**WORK TO BE COMPLETED**
Repeat only what runs from the line with "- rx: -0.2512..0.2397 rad" through the last line of the data below, both included, keeping every word as it is and leaving out the pictures.

**DATA EXCERPTS**

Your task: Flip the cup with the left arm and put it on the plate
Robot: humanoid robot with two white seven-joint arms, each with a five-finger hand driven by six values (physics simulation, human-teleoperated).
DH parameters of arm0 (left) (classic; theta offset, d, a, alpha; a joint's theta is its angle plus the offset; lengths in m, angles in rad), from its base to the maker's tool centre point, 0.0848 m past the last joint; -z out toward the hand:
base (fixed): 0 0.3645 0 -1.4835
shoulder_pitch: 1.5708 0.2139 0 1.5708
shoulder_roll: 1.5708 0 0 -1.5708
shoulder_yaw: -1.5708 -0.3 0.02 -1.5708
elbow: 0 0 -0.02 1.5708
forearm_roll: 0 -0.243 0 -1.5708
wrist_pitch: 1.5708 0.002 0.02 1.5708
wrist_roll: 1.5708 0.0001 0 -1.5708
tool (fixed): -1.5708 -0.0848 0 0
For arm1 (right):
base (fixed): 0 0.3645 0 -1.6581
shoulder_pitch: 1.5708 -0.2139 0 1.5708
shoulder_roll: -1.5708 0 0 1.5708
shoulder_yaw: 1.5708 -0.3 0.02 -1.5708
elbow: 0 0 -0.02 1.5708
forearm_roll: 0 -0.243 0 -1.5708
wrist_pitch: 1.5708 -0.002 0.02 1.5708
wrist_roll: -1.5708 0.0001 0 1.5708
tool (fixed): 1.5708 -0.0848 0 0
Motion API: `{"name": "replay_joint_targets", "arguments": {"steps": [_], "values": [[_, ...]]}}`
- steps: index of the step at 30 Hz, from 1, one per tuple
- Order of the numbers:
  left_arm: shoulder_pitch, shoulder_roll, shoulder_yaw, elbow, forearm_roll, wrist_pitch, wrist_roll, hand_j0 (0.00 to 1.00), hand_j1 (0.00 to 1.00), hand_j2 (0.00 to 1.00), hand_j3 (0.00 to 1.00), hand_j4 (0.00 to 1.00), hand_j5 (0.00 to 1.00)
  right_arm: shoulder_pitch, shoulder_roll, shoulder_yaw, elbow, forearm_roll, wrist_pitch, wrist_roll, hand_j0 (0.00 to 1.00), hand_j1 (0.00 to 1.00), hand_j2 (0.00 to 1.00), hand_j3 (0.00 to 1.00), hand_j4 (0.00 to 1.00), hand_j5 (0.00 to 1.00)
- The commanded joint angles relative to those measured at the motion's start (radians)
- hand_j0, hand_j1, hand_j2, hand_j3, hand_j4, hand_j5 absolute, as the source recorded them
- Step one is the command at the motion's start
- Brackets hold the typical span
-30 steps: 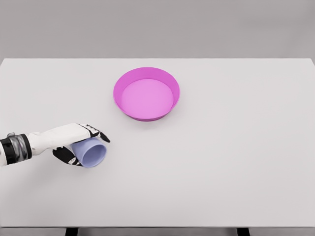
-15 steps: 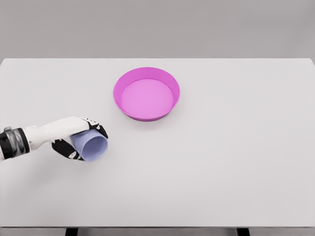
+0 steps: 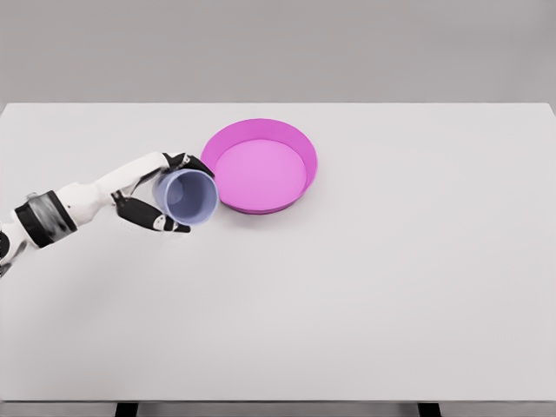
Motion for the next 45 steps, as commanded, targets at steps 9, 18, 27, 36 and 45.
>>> {"name": "replay_joint_targets", "arguments": {"steps": [9, 18, 27, 36, 45], "values": [[-0.035, -0.118, 0.017, 0.109, 0.139, 0.003, 0.003, 0.64, 0.64, 0.64, 0.64, 0.64, 0.64, 0.0, 0.0, 0.0, 0.0, 0.0, 0.0, 0.0, 1.0, 1.0, 1.0, 1.0, 1.0, 1.0], [-0.068, -0.225, 0.04, 0.178, 0.213, 0.009, 0.003, 0.64, 0.64, 0.64, 0.64, 0.64, 0.64, 0.0, 0.0, 0.0, 0.0, 0.0, 0.0, 0.0, 1.0, 1.0, 1.0, 1.0, 1.0, 1.0], [-0.1, -0.339, 0.054, 0.311, 0.311, 0.012, 0.003, 0.65, 0.65, 0.65, 0.65, 0.65, 0.65, 0.0, 0.0, 0.0, 0.0, 0.0, 0.0, 0.0, 1.0, 1.0, 1.0, 1.0, 1.0, 1.0], [-0.109, -0.423, 0.063, 0.379, 0.352, 0.012, 0.003, 0.65, 0.65, 0.65, 0.65, 0.65, 0.65, -0.002, 0.0, 0.0, 0.0, 0.0, -0.001, 0.0, 1.0, 1.0, 1.0, 1.0, 1.0, 1.0], [-0.1, -0.441, 0.061, 0.379, 0.391, 0.038, 0.003, 0.65, 0.65, 0.65, 0.65, 0.65, 0.65, -0.002, 0.0, 0.0, 0.0, 0.0, 0.0, 0.0, 1.0, 1.0, 1.0, 1.0, 1.0, 1.0]]}}
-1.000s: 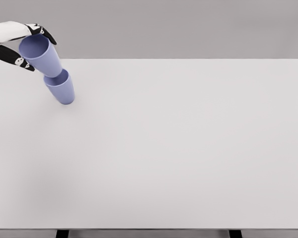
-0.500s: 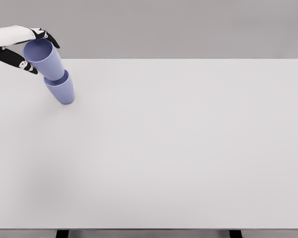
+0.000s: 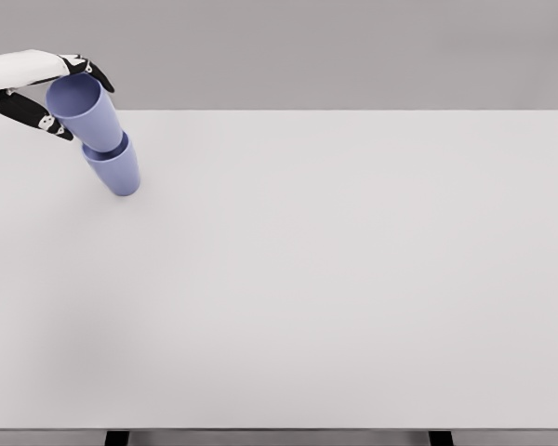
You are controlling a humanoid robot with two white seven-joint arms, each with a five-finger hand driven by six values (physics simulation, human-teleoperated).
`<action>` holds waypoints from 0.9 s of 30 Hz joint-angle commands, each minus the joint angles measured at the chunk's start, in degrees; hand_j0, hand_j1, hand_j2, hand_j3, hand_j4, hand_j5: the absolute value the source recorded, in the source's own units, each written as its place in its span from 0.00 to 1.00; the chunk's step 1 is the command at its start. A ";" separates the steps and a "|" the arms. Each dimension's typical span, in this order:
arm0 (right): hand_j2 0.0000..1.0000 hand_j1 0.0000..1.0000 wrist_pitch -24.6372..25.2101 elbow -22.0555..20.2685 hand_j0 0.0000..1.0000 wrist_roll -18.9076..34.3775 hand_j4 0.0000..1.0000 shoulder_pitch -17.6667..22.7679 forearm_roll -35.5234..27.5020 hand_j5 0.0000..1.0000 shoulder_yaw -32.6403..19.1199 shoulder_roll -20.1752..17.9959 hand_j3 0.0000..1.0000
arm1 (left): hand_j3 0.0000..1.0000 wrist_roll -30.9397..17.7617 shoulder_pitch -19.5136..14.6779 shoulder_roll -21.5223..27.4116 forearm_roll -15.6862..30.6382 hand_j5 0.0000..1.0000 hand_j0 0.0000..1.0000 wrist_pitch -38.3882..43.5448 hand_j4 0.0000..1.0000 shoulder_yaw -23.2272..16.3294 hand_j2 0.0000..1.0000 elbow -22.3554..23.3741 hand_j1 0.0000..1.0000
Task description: Place the right cup on the left cup with left arm
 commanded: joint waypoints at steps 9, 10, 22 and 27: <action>1.00 1.00 -0.02 -0.08 1.00 0.02 1.00 0.00 0.03 1.00 -0.01 0.00 1.00 | 0.56 0.03 0.09 -0.30 -0.39 0.56 0.56 0.15 0.56 0.11 0.56 0.61 0.56; 1.00 1.00 -0.02 0.00 1.00 0.02 1.00 0.00 0.03 1.00 -0.01 0.00 1.00 | 0.56 0.03 0.09 -0.30 -0.39 0.56 0.56 0.15 0.56 0.11 0.56 0.70 0.56; 1.00 1.00 -0.02 0.00 1.00 0.02 1.00 0.00 0.03 1.00 -0.01 0.00 1.00 | 0.56 0.03 0.09 -1.09 -2.06 0.56 0.56 0.15 0.56 0.11 0.56 1.75 0.56; 1.00 1.00 -0.02 0.00 1.00 0.02 1.00 0.00 0.03 1.00 -0.01 0.00 1.00 | 0.57 0.03 0.09 -1.88 -2.15 0.57 0.57 0.15 0.57 0.11 0.57 2.19 0.57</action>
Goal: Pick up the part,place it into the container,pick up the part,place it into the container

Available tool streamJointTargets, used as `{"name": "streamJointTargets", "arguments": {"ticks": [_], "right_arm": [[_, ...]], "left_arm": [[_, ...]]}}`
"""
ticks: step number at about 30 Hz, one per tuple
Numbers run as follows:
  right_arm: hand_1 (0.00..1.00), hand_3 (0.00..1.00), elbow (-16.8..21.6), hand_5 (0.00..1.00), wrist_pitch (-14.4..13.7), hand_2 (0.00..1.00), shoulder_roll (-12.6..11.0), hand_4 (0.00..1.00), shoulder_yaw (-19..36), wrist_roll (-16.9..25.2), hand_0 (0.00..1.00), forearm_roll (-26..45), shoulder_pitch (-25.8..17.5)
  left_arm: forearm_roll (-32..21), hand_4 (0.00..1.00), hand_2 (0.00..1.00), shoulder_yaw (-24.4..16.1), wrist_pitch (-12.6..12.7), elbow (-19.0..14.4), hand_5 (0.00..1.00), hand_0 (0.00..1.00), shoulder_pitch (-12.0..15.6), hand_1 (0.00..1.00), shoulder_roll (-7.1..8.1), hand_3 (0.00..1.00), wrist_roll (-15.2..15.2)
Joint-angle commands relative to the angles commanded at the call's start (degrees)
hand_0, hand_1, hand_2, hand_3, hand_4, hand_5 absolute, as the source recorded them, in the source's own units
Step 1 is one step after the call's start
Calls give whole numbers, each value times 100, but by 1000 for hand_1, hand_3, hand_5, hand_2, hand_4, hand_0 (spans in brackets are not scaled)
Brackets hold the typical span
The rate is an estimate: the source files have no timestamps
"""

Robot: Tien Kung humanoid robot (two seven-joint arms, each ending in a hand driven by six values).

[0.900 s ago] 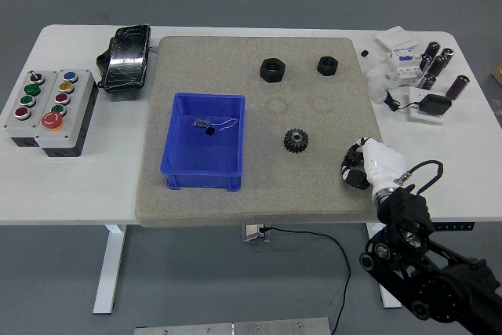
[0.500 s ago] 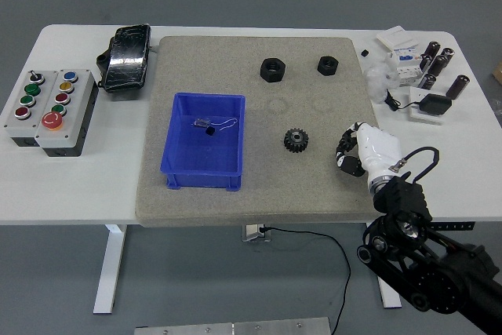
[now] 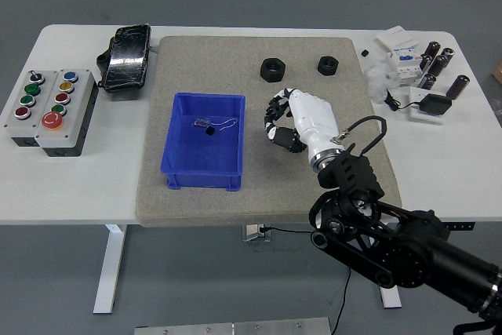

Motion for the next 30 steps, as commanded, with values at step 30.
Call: {"name": "streamJointTargets", "arguments": {"ticks": [30], "right_arm": [[872,858,-264,232,-73,855,190,683,-276,-211,758,-360,110]], "left_arm": [[18,655,530,-15,-7,0,356,630,-6,552,-7,605,18]]}}
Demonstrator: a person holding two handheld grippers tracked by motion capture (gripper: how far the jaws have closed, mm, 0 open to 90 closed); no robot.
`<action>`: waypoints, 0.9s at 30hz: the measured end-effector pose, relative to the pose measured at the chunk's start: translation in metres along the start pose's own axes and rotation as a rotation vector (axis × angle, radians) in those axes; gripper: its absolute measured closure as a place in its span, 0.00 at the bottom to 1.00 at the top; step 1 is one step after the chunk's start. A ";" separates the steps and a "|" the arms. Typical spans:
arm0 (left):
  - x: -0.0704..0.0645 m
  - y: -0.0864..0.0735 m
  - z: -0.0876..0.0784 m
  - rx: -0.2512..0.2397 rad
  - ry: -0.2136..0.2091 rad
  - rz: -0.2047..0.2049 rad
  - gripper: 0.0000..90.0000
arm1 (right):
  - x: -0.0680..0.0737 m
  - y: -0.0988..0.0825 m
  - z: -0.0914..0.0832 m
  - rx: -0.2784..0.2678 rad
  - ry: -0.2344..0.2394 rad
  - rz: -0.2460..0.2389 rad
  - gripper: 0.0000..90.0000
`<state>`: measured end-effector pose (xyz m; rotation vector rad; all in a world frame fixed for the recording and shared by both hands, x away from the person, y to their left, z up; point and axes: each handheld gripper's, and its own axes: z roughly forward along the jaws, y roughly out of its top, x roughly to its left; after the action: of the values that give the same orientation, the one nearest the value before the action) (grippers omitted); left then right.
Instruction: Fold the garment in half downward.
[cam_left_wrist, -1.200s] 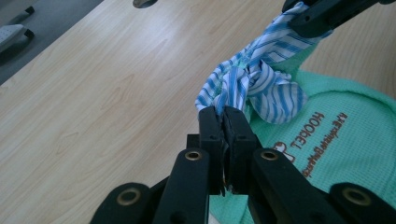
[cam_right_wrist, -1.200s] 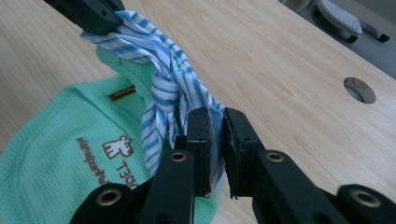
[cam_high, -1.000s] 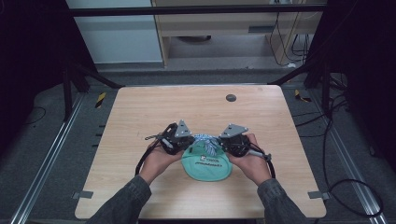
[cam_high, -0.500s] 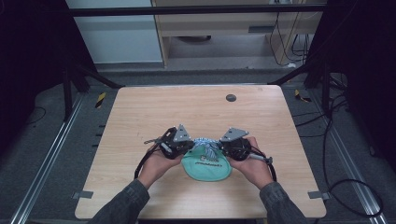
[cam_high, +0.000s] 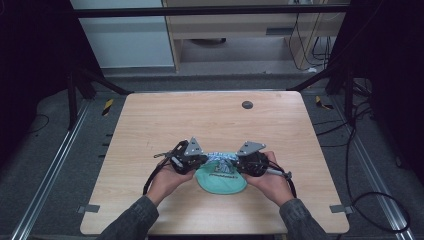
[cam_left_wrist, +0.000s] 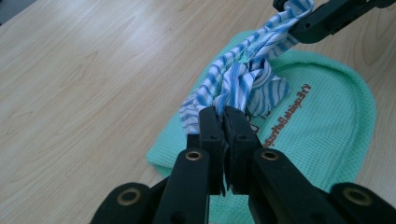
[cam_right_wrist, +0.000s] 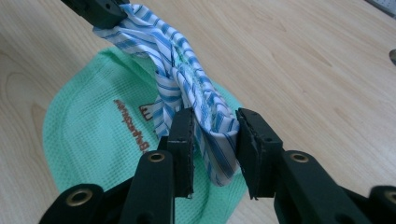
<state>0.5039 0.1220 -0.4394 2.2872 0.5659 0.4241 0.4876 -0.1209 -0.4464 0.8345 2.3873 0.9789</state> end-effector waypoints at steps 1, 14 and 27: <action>0.000 -0.001 0.000 0.001 -0.002 0.000 0.97 | 0.001 -0.001 0.000 0.001 0.002 0.000 0.75; -0.003 -0.012 -0.003 -0.008 -0.013 -0.014 0.97 | 0.011 -0.010 -0.006 0.007 0.018 -0.008 0.80; -0.003 -0.020 -0.007 -0.032 -0.027 -0.045 0.97 | 0.019 -0.009 -0.010 0.001 0.042 -0.014 0.87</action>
<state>0.4925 0.1374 -0.4491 2.2422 0.5924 0.3769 0.4651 -0.1184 -0.4495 0.8046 2.4255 0.9997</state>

**REPLY TO THE TASK**
  - rx: -0.2512..0.2397 rad
  - ry: -0.2136..0.2091 rad
  - rz: -0.2047..0.2049 rad
  - gripper: 0.0000..90.0000
arm1 (right):
  - x: -0.0680..0.0737 m
  - y: -0.0988..0.0825 m
  - z: -0.0914..0.0832 m
  - rx: -0.2784..0.2678 rad
  - ry: -0.2344..0.2394 rad
  - rz: -0.2460..0.2389 rad
  - gripper: 0.0000..90.0000
`<state>`: measured end-effector pose (xyz m; rotation vector rad; all in a world frame fixed for the recording and shared by both hands, x away from the person, y to their left, z up; point and axes: each handheld gripper's, and its own axes: z roughly forward along the jaws, y roughly out of its top, x roughly to its left; after the action: of the values that give the same orientation, the one nearest the value before the action) (grippers omitted); left then right.
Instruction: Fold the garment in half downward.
[cam_left_wrist, -1.200s] 
[cam_right_wrist, -1.200s] 
[cam_high, -1.000s] 
[cam_high, -0.500s] 
[cam_high, +0.000s] 
[cam_left_wrist, +0.000s] 
[cam_right_wrist, +0.000s] 
<state>0.5039 0.1220 -0.4394 2.2872 0.5659 0.4241 0.4876 -0.1209 -0.4464 0.8345 2.3873 0.9789</state> end-effector waypoints at steps 1, 14 and 27: <action>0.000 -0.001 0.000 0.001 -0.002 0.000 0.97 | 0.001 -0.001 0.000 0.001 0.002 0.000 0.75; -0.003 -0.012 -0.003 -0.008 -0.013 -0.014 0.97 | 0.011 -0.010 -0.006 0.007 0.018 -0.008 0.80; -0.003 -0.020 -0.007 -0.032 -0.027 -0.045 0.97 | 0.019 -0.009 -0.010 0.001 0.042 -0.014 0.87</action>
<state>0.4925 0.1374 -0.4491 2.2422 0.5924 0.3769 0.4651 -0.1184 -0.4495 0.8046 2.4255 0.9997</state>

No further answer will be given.